Transmission electron microscopy analysis revealed a spherical shape within the micrometer size range (Figure 1). Different concentrations of antibiotics were added to the formulation to study the effect on EE and DL (Figure 2). Increasing the antibiotic percentage added to the formulation steadily increased DL values, with maximum values of 18.9%±2.5% and 12.6%±2.1% for 30% (w/w) of daptomycin and vancomycin, respectively. The EE values did not follow the same trend. Daptomycin EE decreased as the antibiotic percentage in formulation increased from 2.5% to 15%, with a minimum value of 42.9%±0.5%, but it increased to 83.0%±3.6% as 30% of antibiotic was added to the formulation. Vancomycin presented EE values between 54.3%±4.0% and 73.0%±7.1% for 7.5% and 5% of antibiotic in the formulation, respectively. Nevertheless, the most promising formulations for the antibacterial effect assessment would be those with higher DL (ie, mg of antibiotic/mg of microparticles), which in this case are the microparticles loaded with 30% daptomycin or vancomycin. These formulations, as well as the plain microparticles, were further characterized taking into consideration particle size distribution and surface charge. A summary of the characteristics of the final formulations is presented in Table 1. Plain and antibiotic-loaded PCL microparticles presented a monomodal particle size distribution within the micrometer range. All formulations presented a negative surface charge. The encapsulation of daptomycin or vancomycin did not alter particle size distribution or surface charge (Table 1).

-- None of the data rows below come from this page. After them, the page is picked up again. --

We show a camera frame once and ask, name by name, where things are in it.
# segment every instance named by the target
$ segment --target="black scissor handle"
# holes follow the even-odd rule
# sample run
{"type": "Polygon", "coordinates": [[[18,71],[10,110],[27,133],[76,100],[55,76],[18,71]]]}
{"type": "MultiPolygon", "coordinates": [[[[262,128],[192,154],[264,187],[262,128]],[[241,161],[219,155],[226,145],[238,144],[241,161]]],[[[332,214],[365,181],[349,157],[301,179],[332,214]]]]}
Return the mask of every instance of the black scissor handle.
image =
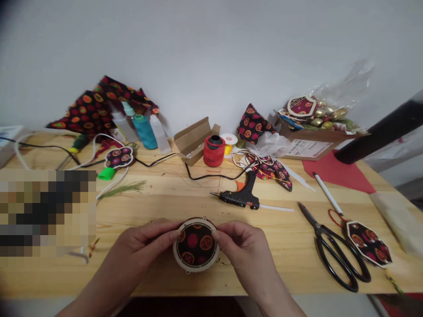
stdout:
{"type": "Polygon", "coordinates": [[[350,252],[354,255],[354,257],[356,258],[358,265],[360,266],[361,269],[361,274],[357,272],[357,270],[354,268],[354,266],[351,264],[350,261],[348,261],[347,257],[345,256],[345,254],[342,252],[341,248],[339,247],[339,245],[337,243],[333,243],[331,241],[331,243],[333,244],[333,246],[335,247],[336,251],[338,252],[338,254],[340,255],[340,257],[342,258],[342,260],[345,262],[345,264],[349,267],[349,269],[352,271],[352,273],[362,282],[368,283],[371,281],[371,276],[370,276],[370,272],[366,266],[366,263],[363,261],[361,255],[356,251],[356,249],[351,246],[350,244],[348,244],[348,242],[343,239],[342,237],[340,237],[339,235],[337,235],[336,233],[334,233],[332,230],[330,230],[328,227],[326,227],[325,225],[322,225],[322,228],[324,230],[326,230],[327,232],[330,233],[331,236],[335,237],[338,241],[341,241],[347,248],[348,250],[350,250],[350,252]]]}
{"type": "MultiPolygon", "coordinates": [[[[328,237],[329,241],[333,245],[338,245],[336,241],[332,237],[328,237]]],[[[357,293],[358,292],[358,283],[356,278],[354,277],[353,273],[349,270],[348,266],[338,257],[338,255],[335,253],[335,251],[332,250],[332,248],[326,243],[325,240],[323,240],[323,237],[317,237],[315,238],[316,242],[316,248],[317,253],[320,255],[320,258],[322,262],[324,263],[325,267],[329,271],[329,273],[333,276],[333,278],[345,289],[357,293]],[[332,266],[330,265],[329,261],[327,260],[327,257],[325,255],[325,252],[323,250],[323,246],[325,246],[326,250],[332,255],[332,257],[338,262],[338,264],[342,267],[344,272],[347,274],[350,284],[345,283],[341,278],[336,274],[332,266]]]]}

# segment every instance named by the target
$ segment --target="green plastic cap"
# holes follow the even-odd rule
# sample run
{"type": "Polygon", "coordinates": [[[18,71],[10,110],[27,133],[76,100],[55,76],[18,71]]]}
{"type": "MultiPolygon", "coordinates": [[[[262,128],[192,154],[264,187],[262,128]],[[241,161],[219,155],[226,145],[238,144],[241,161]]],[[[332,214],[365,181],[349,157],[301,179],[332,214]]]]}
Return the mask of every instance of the green plastic cap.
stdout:
{"type": "Polygon", "coordinates": [[[101,171],[101,173],[98,175],[98,178],[102,181],[109,181],[113,178],[116,171],[115,169],[111,167],[106,167],[104,170],[101,171]]]}
{"type": "Polygon", "coordinates": [[[145,121],[145,120],[148,120],[148,119],[146,117],[144,117],[142,114],[137,114],[137,115],[134,116],[134,120],[142,122],[142,121],[145,121]]]}

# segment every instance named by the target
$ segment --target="red string loop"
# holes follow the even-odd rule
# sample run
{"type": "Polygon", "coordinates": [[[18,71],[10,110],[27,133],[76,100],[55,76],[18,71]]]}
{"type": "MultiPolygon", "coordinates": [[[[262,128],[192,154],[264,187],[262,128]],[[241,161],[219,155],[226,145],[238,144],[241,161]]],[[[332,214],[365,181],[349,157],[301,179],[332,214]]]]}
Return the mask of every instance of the red string loop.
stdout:
{"type": "Polygon", "coordinates": [[[339,223],[337,223],[336,221],[335,221],[335,219],[332,217],[332,215],[330,214],[330,212],[331,211],[333,211],[334,213],[336,213],[337,215],[338,215],[338,217],[344,222],[344,223],[347,223],[347,221],[340,215],[340,214],[338,214],[336,211],[334,211],[333,209],[329,209],[328,211],[327,211],[327,213],[329,214],[329,217],[332,219],[332,221],[334,222],[334,223],[336,223],[336,225],[338,226],[338,227],[341,227],[341,228],[343,228],[343,226],[342,225],[340,225],[339,223]]]}

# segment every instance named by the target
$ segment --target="orange trigger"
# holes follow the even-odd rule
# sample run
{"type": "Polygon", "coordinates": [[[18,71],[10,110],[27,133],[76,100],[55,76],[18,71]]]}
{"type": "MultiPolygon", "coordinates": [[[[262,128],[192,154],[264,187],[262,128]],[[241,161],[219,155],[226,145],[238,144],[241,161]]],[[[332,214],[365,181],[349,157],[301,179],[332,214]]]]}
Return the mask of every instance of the orange trigger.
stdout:
{"type": "Polygon", "coordinates": [[[243,182],[239,182],[239,181],[235,181],[237,183],[237,191],[241,191],[244,187],[245,187],[245,183],[243,182]]]}

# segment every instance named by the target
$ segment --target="scissors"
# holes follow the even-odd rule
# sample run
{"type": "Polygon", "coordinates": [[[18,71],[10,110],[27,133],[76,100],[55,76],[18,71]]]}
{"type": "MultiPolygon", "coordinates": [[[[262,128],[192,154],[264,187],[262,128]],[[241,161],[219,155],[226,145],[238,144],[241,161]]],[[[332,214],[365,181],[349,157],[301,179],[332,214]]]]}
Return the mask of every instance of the scissors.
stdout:
{"type": "Polygon", "coordinates": [[[298,202],[298,206],[300,206],[301,212],[307,218],[308,222],[313,226],[314,231],[316,233],[315,242],[316,242],[316,249],[317,253],[319,254],[320,258],[322,259],[323,264],[332,275],[332,277],[344,288],[354,293],[358,292],[358,283],[356,280],[359,279],[363,282],[370,282],[371,276],[369,270],[367,269],[366,264],[364,263],[363,259],[361,258],[360,254],[355,250],[355,248],[348,244],[348,242],[341,238],[339,235],[334,233],[332,230],[327,228],[325,225],[320,225],[317,220],[312,216],[310,211],[300,202],[298,202]],[[332,246],[335,248],[336,252],[327,244],[327,242],[323,239],[322,235],[326,235],[327,239],[330,241],[332,246]],[[334,237],[341,241],[348,250],[354,255],[358,264],[360,265],[362,275],[357,272],[357,270],[352,266],[352,264],[348,261],[345,254],[342,252],[341,248],[335,241],[334,237]],[[327,260],[325,252],[323,250],[323,246],[328,250],[328,252],[332,255],[332,257],[338,262],[338,264],[342,267],[344,272],[347,274],[350,283],[347,284],[336,274],[332,266],[327,260]]]}

Figure 1 Representative TEM pictures of (A) plain, (B) daptomycin, and (C) vancomycin-loaded PCL microparticles.
Abbreviations: TEM, transmission electron microscopy; PCL, poly-epsilon-caprolactone.

Figure 2 Encapsulation efficiency, EE% (•), and drug loading, DL% (◻), of (A) daptomycin- and (B) vancomycin-loaded PCL microparticles with increasing concentrations of antibiotics (2.5%, 5%, 7.5%, 15%, and 30% w/w).
Note: Results are presented as mean ± SD (n=3).
Abbreviations: EE, encapsulation efficiency; DL, drug loading; PCL, poly-epsilon-caprolactone; SD, standard deviation.

Table 1 Properties of antibiotic-loaded PCL microparticles
Note: Results are presented as mean ± SD (n=3).
Abbreviations: PCL, poly-epsilon-caprolactone; VMD, volume mean diameter; EE, encapsulation efficiency; DL, drug loading; SD, standard deviation.

Additional physical characterization of freeze-dried microparticles was performed by differential scanning calorimetry (Figure 3). As shown in Figure 3, PCL (raw material) presents an endothermic peak at 59.7°C, which corresponds to the melting temperature of the polymer. The same peak is observed in plain and antibiotic-loaded PCL microparticles. The antibiotic-loaded PCL microparticles did not show the daptomycin and vancomycin melting peaks (226.6°C and 212.0°C, respectively).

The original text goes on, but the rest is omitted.